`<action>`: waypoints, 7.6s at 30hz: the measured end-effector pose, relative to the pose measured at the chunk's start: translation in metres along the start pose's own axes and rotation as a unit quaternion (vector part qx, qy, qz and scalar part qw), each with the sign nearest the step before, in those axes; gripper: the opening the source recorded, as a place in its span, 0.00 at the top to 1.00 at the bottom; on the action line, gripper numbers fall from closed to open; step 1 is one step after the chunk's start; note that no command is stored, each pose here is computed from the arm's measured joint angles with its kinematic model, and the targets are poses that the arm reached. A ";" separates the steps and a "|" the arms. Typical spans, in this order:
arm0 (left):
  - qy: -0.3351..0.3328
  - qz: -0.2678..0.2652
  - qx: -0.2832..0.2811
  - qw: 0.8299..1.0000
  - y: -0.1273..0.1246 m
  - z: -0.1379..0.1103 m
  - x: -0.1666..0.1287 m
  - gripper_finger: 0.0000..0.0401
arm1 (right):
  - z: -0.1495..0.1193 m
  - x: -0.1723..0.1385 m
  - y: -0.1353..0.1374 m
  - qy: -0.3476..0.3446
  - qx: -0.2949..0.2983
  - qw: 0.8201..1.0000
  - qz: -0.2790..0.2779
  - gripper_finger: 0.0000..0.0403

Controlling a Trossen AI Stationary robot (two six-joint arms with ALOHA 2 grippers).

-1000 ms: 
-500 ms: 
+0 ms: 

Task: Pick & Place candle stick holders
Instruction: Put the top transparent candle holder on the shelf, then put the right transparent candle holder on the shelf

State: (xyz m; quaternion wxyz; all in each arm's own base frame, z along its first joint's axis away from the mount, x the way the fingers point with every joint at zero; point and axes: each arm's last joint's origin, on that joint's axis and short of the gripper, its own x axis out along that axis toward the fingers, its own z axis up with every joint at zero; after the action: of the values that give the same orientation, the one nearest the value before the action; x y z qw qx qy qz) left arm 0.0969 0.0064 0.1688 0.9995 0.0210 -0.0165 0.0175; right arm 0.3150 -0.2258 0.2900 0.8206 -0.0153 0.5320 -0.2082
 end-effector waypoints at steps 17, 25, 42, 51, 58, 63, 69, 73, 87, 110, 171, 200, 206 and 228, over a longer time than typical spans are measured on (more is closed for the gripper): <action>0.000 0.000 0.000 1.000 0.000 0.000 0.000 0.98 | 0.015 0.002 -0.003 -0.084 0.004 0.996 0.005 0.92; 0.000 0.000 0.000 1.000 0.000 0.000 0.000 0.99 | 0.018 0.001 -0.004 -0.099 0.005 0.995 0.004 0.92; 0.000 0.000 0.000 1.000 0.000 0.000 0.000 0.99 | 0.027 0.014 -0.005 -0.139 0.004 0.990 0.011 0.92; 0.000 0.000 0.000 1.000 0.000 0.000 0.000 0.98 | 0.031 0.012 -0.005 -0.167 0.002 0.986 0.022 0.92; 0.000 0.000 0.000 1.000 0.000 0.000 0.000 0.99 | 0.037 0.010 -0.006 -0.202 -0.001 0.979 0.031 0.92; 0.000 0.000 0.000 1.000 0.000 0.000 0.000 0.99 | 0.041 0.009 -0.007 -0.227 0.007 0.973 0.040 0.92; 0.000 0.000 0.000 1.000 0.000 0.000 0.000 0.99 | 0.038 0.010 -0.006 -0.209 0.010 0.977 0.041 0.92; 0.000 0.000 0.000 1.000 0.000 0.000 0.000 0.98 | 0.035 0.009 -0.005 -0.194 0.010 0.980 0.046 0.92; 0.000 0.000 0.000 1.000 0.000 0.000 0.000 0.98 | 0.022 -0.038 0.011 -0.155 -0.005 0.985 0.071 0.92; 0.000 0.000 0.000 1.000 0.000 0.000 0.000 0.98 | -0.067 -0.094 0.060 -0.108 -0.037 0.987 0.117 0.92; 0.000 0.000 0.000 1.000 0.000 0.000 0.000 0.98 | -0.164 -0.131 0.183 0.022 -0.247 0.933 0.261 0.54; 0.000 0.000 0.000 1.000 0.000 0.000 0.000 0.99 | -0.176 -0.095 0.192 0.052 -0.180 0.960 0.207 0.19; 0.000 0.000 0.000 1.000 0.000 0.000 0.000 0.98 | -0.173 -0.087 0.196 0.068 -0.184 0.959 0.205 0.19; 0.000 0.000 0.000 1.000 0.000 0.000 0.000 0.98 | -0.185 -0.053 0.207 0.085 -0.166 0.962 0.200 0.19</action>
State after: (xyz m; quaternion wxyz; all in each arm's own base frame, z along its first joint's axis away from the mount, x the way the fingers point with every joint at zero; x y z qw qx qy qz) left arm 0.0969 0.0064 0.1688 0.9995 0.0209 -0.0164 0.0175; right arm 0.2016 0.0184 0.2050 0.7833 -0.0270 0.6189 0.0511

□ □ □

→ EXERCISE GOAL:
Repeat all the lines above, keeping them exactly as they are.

→ RESPONSE AREA:
`<action>`: waypoints, 7.6s at 30hz: the measured end-effector pose, relative to the pose measured at the chunk's start: translation in metres along the start pose's own axes and rotation as a unit quaternion (vector part qx, qy, qz and scalar part qw), each with the sign nearest the step before, in those axes; gripper: the opening the source recorded, as a place in its span, 0.00 at the top to 1.00 at the bottom; on the action line, gripper numbers fall from closed to open; step 1 is one step after the chunk's start; note that no command is stored, each pose here is computed from the arm's measured joint angles with its kinematic model, and the targets are poses that the arm reached. A ";" separates the steps and a "|" the arms. Typical spans, in this order:
arm0 (left):
  - qy: -0.3351..0.3328
  - qz: -0.2678..0.2652
  - qx: -0.2832..0.2811
  - qw: 0.8299..1.0000
  - y: -0.1273..0.1246 m
  - z: -0.1379..0.1103 m
  - x: -0.1666..0.1287 m
  - gripper_finger: 0.0000..0.0401
arm1 (right):
  - z: -0.1495..0.1193 m
  - x: -0.1723..0.1385 m
  - y: -0.1353..0.1374 m
  - qy: -0.3476..0.3446
  - qx: -0.2949..0.2983
  - qw: 0.8201..1.0000
  - qz: -0.2790..0.2779
  - gripper_finger: 0.0000..0.0403

Controlling a Trossen AI Stationary robot (two six-joint arms with ALOHA 2 grippers).

-1000 ms: 
-500 ms: 
+0 ms: 

Task: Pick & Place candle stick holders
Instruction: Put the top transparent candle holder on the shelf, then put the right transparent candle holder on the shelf

State: (xyz m; quaternion wxyz; all in each arm's own base frame, z along its first joint's axis away from the mount, x the way the fingers point with every joint at zero; point and axes: each arm's last joint's origin, on that joint's axis and short of the gripper, its own x axis out along that axis toward the fingers, its own z axis up with every joint at zero; after the action: of the values that give the same orientation, the one nearest the value before the action; x y z qw qx qy qz) left arm 0.0969 0.0064 0.1688 0.9995 0.0210 -0.0165 0.0175; right arm 0.3150 -0.2258 0.2900 0.8206 -0.0153 0.5320 -0.2082
 end-effector waypoints at steps 17, 25, 42, 51, 58, 63, 69, 73, 87, 110, 171, 200, 206 and 228, over a longer time than typical spans are measured on (more is closed for the gripper): <action>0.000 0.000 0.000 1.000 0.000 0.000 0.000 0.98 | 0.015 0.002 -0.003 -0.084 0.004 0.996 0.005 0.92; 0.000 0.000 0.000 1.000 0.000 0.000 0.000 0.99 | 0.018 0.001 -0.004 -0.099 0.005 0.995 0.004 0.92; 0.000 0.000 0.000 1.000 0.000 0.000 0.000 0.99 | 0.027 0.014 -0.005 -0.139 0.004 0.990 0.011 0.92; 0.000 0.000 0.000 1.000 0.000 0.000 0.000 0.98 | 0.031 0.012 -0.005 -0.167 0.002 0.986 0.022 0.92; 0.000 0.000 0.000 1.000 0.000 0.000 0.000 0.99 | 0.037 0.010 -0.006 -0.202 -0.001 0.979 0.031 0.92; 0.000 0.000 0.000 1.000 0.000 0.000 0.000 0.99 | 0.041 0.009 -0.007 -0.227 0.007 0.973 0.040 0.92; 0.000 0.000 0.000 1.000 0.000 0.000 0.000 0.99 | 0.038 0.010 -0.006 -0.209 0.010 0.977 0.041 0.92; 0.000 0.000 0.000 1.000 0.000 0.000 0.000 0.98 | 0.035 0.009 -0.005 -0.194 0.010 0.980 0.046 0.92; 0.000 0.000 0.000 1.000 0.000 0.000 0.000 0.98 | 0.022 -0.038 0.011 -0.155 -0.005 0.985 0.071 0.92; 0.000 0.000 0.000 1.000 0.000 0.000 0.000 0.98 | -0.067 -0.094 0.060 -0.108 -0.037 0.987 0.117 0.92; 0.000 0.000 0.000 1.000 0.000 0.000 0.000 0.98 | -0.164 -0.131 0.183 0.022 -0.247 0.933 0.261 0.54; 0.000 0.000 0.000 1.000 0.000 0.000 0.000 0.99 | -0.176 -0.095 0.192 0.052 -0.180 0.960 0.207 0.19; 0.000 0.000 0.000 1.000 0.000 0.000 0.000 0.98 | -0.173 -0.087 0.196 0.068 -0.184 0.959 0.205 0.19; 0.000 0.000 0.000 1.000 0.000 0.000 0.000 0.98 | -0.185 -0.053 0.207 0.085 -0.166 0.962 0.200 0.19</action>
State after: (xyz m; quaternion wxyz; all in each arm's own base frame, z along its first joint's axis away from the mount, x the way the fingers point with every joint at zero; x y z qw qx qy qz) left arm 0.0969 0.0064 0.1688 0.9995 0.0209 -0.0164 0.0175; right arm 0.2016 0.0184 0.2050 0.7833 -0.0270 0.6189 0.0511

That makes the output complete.